El Metro de Quito no solo moviliza personas: está reorganizando la dinámica de la ciudad. Así lo revela la más reciente edición del boletín estadístico mensual ‘Metro en cifras’, que presenta datos de marzo de 2026 y confirma que el sistema se consolida como la columna vertebral de la movilidad en la capital.
En marzo el Metro registró 5,5 millones de viajes, lo que pone en evidencia la demanda sostenida. En total, el sistema superó los 138 millones de viajes desde el inicio de operaciones hasta el 30 de marzo, ratificando su preferencia masiva por parte de la ciudadanía que se moviliza a diario por la capital.
Movilidad que estructura la vida cotidiana
El uso del Metro refleja su papel central en la dinámica urbana: El 42,8 % de los viajes son por trabajo y el 20,5 % por estudios. Estos datos confirman que el Metro no es un transporte ocasional, sino la infraestructura rutinaria que sostiene la productividad y la vida diaria de la ciudad. Además, el 40,5 % de usuarios lo utiliza varias veces al día, lo que refuerza su rol como eje estructurador de la movilidad.
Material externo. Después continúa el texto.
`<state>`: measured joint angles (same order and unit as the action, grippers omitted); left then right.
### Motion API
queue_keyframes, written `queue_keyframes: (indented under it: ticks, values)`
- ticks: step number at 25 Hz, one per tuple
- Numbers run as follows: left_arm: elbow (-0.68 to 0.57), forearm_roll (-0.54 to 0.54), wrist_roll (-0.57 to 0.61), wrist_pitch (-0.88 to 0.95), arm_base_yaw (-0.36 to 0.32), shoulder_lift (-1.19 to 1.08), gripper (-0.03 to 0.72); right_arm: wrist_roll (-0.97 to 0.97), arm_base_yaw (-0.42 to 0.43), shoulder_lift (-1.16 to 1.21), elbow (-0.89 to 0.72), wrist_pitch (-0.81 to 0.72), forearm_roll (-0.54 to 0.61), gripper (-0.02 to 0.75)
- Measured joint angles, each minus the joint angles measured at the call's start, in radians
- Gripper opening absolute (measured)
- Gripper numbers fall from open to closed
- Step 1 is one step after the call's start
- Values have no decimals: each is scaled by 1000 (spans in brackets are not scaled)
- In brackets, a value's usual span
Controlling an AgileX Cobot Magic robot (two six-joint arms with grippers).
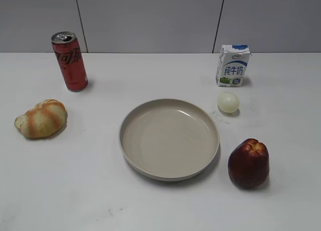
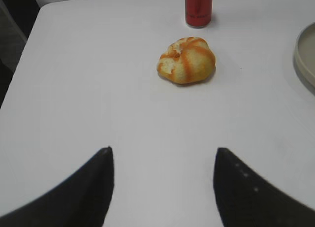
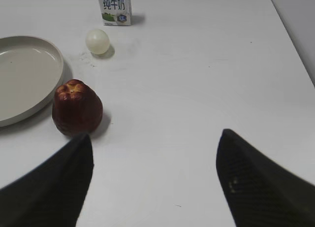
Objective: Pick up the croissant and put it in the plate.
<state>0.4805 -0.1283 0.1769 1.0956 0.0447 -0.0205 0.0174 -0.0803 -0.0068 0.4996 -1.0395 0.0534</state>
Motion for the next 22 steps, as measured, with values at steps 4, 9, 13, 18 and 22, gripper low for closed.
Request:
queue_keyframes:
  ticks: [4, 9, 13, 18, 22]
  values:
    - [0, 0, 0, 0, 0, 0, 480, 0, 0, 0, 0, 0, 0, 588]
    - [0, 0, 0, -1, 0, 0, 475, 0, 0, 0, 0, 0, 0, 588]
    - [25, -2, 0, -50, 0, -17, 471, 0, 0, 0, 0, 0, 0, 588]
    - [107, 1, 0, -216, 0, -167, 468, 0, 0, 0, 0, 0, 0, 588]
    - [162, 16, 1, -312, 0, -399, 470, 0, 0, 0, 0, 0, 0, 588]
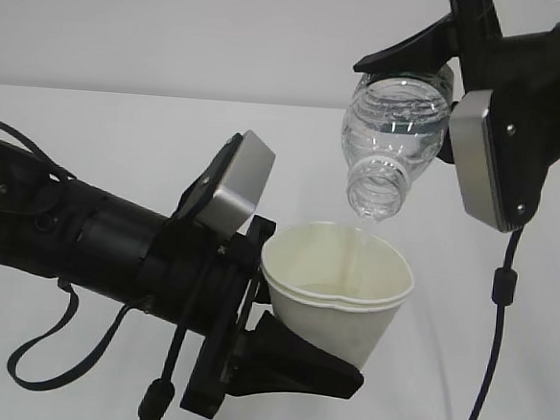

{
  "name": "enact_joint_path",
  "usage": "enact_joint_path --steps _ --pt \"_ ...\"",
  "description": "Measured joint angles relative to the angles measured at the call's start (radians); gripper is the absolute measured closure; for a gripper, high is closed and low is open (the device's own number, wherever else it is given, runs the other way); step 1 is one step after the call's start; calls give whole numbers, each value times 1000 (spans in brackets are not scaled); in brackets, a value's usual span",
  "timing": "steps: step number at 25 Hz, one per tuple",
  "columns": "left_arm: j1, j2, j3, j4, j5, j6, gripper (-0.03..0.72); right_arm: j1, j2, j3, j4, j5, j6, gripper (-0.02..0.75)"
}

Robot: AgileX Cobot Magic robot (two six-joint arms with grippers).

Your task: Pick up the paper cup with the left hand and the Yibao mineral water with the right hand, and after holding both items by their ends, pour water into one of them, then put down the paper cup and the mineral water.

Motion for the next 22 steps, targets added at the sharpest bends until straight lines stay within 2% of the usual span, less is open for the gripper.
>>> enact_joint_path --steps 22 --pt "0 0 0 7 -8 -1 251 0 0 -12 0 -5 -6 322"
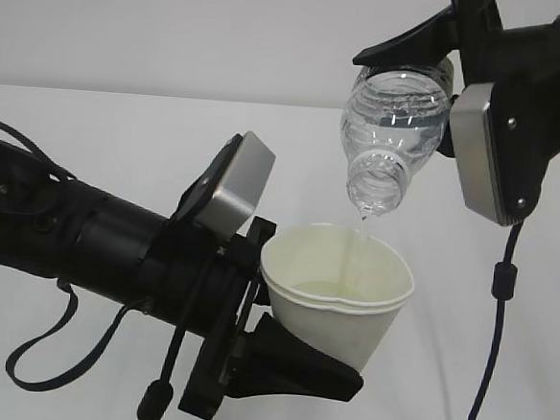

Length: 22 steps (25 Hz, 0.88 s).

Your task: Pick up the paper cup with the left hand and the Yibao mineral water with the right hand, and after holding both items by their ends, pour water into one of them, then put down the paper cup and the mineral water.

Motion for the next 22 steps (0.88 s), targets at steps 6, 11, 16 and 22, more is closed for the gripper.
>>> enact_joint_path --steps 6,11,16,22 --pt "0 0 0 0 0 0 251 0 0 0 0 -11 0 322" --pt "0 0 0 2 0 0 252 0 0 0 0 -21 0 322" --pt "0 0 0 2 0 0 252 0 0 0 0 -23 0 322" --pt "0 0 0 2 0 0 252 0 0 0 0 -26 0 322"
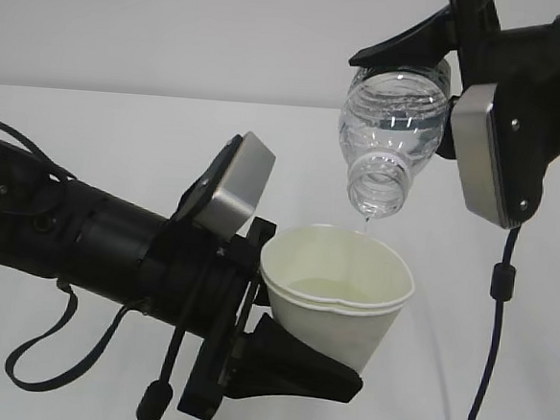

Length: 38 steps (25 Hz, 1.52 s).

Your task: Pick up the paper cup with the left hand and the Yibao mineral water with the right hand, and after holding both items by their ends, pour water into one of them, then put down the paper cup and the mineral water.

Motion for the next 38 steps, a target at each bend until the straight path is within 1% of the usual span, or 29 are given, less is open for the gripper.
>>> enact_joint_path --steps 5,10,13,30,38 --pt "-6 0 0 0 -3 0 252 0 0 -4 -2 0 0 322" --pt "-50 0 0 0 16 0 252 0 0 -10 -2 -3 0 322" --pt "-56 0 0 -6 30 0 252 0 0 -10 -2 -6 0 322" --pt "-56 0 0 -59 64 0 252 0 0 -10 -2 -20 0 322" --pt "-56 0 0 -63 66 0 252 0 0 -10 -2 -20 -11 322"
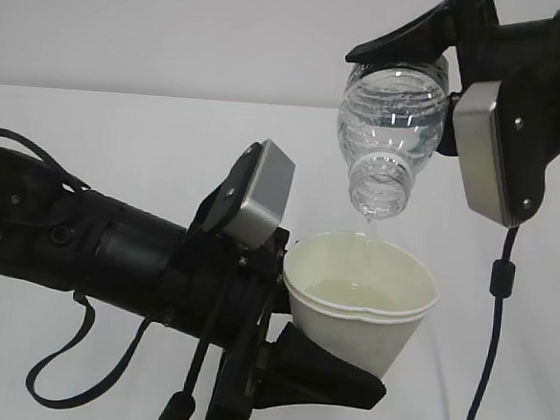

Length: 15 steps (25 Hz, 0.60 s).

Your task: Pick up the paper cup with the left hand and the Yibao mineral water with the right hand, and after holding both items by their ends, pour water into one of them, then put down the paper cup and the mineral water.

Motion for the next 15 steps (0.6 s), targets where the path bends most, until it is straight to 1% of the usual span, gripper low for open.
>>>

El perfil del usuario revela una transformación social en marcha: 59 % de usuarias son mujeres y el 45 % oscila entre 18 y 29 años. Se trata, principalmente, de una población joven, activa y productiva que encuentra en el subterráneo un sistema confiable para llegar a estudiar y trabajar en la ciudad.
Una ciudad que se conecta
El Metro está redefiniendo la geografía urbana: el 52 % de los viajes inicia en el sur, pero el 36 % termina en el norte, evidenciando un sistema que integra territorios históricamente desconectados y reduce brechas espaciales.
A esto se suma su carácter intermodal: el 44 % llega en bus a las estaciones, el 65,5 % continúa su viaje a pie al salir. El Metro no opera aislado, es el eje que articula toda la red de transporte de Quito.
Un referente global
En marzo de 2026, el Metro de Quito alcanzó un hito internacional: fue reconocido como el sistema de transporte más limpio del mundo, posicionando a la ciudad como referente global en estándares de calidad.
Más allá de las cifras, el Metro de Quito confirma una tendencia clara: la movilidad ya no es solo desplazamiento, es transformación en la calidad de vida, la integración urbana, el desarrollo económico y un nuevo paradigma de cultura.